TASK INSTRUCTIONS: The lines needed are those below that contain the word "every"; copy each one.
########################################
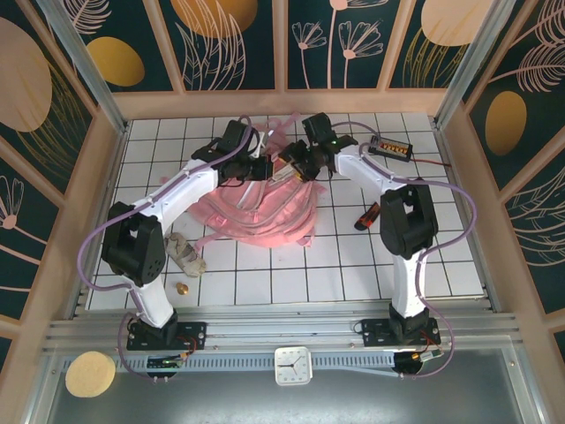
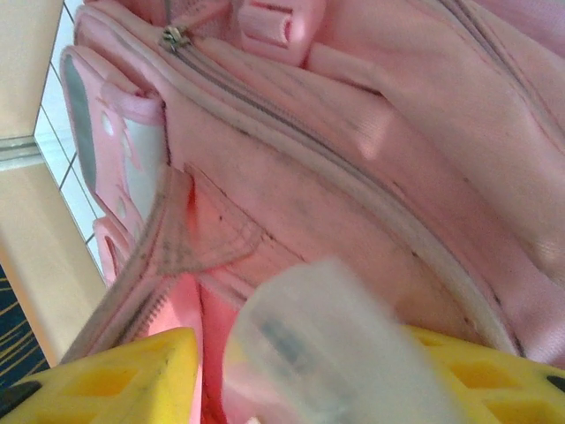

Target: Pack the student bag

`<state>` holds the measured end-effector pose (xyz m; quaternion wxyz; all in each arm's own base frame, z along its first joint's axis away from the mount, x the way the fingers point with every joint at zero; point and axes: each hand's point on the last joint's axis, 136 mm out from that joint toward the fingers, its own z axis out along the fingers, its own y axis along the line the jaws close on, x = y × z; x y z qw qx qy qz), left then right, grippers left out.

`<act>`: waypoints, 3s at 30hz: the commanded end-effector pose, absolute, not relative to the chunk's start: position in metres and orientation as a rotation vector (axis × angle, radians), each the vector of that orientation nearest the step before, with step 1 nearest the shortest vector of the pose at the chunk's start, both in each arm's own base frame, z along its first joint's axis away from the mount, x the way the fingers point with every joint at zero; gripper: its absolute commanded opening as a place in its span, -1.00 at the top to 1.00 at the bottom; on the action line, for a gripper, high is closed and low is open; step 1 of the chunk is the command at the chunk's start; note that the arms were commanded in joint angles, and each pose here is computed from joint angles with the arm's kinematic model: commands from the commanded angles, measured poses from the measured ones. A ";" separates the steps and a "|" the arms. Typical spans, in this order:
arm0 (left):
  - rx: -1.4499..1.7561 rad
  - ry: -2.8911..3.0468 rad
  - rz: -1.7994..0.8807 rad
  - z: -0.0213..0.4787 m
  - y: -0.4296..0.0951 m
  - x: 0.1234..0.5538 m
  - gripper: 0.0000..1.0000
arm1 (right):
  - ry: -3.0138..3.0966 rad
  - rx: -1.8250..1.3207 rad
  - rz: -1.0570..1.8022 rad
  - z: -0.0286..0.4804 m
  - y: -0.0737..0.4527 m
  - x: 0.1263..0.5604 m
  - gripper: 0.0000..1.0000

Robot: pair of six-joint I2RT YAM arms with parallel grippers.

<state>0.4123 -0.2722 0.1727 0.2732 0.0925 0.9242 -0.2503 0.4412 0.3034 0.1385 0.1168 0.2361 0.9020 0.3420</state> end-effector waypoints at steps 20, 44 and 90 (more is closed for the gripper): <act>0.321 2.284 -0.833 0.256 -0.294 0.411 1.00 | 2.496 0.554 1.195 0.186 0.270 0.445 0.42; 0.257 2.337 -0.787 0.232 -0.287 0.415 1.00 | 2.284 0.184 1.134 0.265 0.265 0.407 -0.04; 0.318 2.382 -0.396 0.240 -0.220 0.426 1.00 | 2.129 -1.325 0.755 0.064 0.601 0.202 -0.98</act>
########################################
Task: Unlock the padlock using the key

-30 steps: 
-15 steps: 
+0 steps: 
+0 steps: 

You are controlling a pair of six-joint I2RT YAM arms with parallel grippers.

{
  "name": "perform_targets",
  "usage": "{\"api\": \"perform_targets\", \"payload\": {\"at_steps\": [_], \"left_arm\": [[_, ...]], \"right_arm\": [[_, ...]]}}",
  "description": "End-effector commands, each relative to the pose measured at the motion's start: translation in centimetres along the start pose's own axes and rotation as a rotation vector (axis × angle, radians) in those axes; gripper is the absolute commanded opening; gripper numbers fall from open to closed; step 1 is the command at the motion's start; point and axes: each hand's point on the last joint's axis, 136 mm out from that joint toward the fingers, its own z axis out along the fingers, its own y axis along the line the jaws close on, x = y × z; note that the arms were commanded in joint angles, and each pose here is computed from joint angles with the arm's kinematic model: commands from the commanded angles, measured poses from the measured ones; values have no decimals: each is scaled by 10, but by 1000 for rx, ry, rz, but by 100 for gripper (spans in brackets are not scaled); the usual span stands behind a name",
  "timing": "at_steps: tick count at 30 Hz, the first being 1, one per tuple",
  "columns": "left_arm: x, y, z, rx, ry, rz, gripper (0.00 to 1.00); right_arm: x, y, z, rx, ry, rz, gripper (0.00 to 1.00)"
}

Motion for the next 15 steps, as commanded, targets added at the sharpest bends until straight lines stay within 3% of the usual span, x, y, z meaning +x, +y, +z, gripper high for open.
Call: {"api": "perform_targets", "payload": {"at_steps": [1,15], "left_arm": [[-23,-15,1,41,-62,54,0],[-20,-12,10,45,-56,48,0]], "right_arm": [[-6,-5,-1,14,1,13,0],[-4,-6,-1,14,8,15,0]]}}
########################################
ANSWER SECTION:
`<state>` holds the measured end-effector pose (xyz m; quaternion wxyz; all in each arm's own base frame, z along its first joint's axis away from the mount, x the way the fingers point with every joint at zero; point and axes: each hand's point on the last joint's axis, 136 mm out from that joint toward the fingers, its own z axis out along the fingers, its own y axis along the line the jaws close on, x = y × z; x y z qw qx qy qz), left then right, grippers left out.
`<act>`: waypoints, 3s at 30hz: the commanded end-effector pose, absolute, not relative to the chunk's start: position in metres and orientation as a rotation vector (axis × angle, radians), each the vector of that orientation nearest the step before, with step 1 nearest the shortest vector of the pose at the chunk's start, both in each arm's own base frame, z along its first joint's axis away from the mount, x the way the fingers point with every joint at zero; gripper: its absolute commanded opening as a place in its span, -1.00 at the top to 1.00 at the bottom; on the action line, for a gripper, high is closed and low is open; step 1 of the chunk is the command at the chunk's start; note that the arms were commanded in joint angles, and each pose here is computed from joint angles with the arm's kinematic model: commands from the commanded angles, measured poses from the measured ones. A ";" separates the steps and a "|" the arms. Typical spans, in this order:

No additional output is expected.